A Bolsa de Valores de São Paulo (Bovespa) começou a semana no campo positivo. Após a volatilidade da primeira etapa dos negócios, o Ibovespa firmou-se no azul na parte da tarde e marcou a terceira valorização consecutiva. Dados preliminares mostram que, após oscilar entre 65.461 e 66.743 pontos, o índice fechou o pregão com valorização de 1,22%, aos 66.557 pontos. O giro financeiro atingiu R$ 5,555 bilhões.
Na sexta-feira passada, o Ibovespa havia avançado 1,82%, aos 65.755 pontos. Entre os ativos de maior peso sobre o Ibovespa, Vale PN subiu hoje 1,85%, a R$ 50,59; Petrobras PN ganhou 1,32%, a R$ 26,75; OGX Petróleo ON ganhou 1,93%, a R$ 17,94; Itaú Unibanco PN teve valorização de 0,74%, a R$ 36,38; e BM&FBovespa ON se apreciou em 1,26%, a R$ 12,02. No mercado americano, as bolsas seguem abertas. Há pouco, o índice Dow Jones caía 0,06%, enquanto o Nasdaq subia 0,20% e o S&P 500 tinha alta de 0,18%.
Nesta segunda-feira, o dólar comercial oscilou apenas R$ 0,005 entre máxima e mínima, antes de fechar com leve alta de 0,11%, a R$ 1,669 na venda. O giro no interbancário foi de US$ 1,7 bilhão. Na roda de pronto da Bolsa de Mercadorias e Futuros (BM&F) o dólar pronto avançou 0,12%, para R$ 1,668. O volume subiu de US$ 195,5 milhões para US$ 326 milhões.
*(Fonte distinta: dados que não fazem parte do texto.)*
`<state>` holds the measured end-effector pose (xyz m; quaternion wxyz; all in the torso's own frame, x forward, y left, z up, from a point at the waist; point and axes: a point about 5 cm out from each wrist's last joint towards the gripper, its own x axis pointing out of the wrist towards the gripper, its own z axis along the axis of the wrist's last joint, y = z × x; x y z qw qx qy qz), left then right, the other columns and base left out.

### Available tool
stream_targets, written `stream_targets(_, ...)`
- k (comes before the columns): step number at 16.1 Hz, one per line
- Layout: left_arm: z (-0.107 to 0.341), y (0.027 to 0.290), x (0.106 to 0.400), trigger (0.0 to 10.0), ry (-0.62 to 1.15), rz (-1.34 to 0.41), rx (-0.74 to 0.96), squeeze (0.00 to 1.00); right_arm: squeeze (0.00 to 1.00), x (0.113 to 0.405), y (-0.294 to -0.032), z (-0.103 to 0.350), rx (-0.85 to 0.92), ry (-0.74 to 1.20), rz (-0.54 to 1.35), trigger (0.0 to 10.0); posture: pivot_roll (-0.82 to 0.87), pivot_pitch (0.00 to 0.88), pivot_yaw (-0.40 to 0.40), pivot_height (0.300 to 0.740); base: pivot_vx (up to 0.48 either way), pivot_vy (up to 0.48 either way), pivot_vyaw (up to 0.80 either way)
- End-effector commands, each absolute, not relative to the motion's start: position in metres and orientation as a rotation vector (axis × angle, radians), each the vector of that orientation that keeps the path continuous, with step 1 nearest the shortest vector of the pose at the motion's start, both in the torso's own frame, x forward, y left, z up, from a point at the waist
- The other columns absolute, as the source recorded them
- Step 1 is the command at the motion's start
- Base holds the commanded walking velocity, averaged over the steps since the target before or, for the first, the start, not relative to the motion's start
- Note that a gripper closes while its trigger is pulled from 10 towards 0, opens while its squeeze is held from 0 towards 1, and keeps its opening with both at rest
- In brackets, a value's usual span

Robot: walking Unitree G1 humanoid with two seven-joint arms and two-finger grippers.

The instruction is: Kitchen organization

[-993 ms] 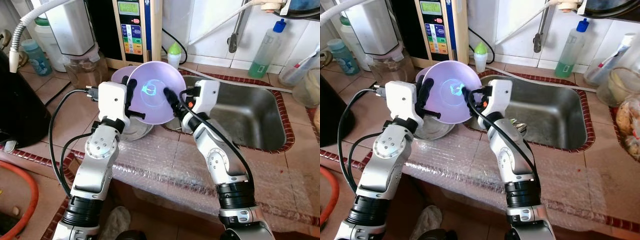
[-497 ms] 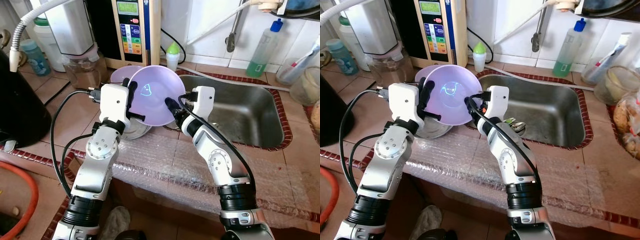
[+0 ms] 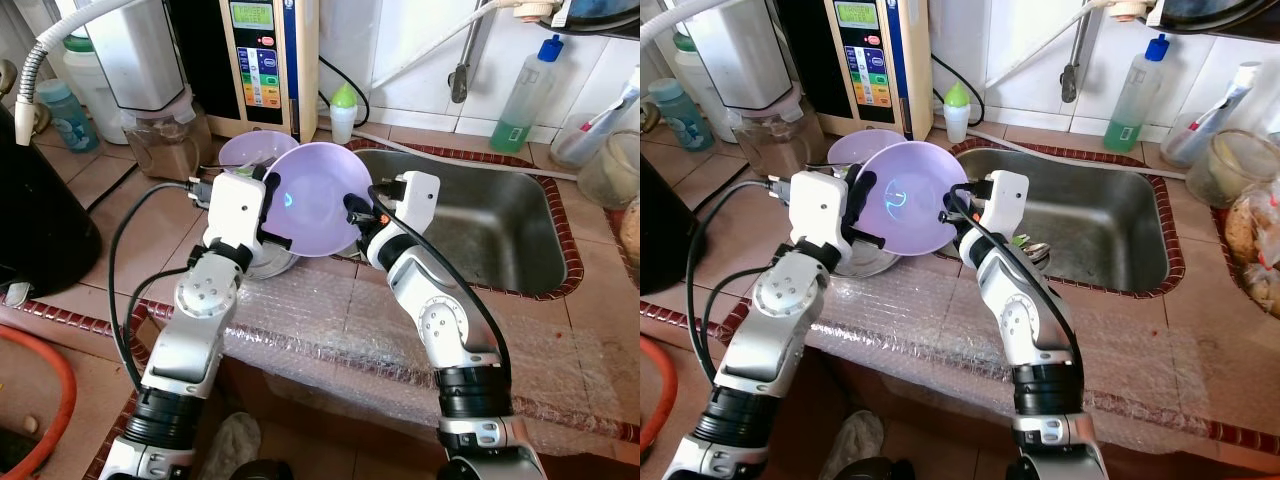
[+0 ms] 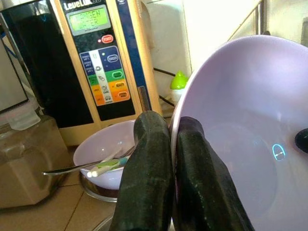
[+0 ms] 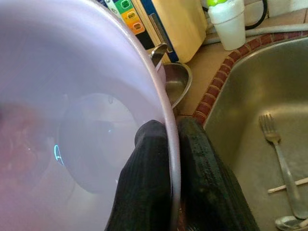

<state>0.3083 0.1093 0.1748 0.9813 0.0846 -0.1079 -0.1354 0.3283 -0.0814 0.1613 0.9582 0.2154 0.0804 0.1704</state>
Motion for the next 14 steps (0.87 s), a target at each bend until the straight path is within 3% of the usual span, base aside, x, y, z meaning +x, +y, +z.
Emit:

Também na BM&F, o dólar para março apresentava alta de 0,17%, a R$ 1,6735, antes do ajuste final de posições. Na avaliação do gerente de operações da B&T Associados Corretora de Câmbio, Marcos Trabbold, parte desse marasmo no mercado de câmbio pode estar relacionada à necessidade dos bancos de reduzir suas posições vendidas para se enquadrarem nas novas regras do Banco Central (BC). Vale lembrar que em janeiro, o BC tomou medidas visando limitar o tamanho da posição vendida em dólar à vista, instituindo a cobrança de compulsório sobre posição que ultrapassar US$ 3 bilhões ou o património de referência.
Segundo Trabbold, os dólares que entram no país e não são vendidos ao BC são utilizados para esse ajuste de posição vendida. Com isso, não há uma sobreoferta de moeda. No entanto, também não há compradores relevantes no mercado além da autoridade monetária, justamente em função dessa expectativa positiva com relação ao ingresso de divisas no país. O que se tem é um mercado mais "equilibrado".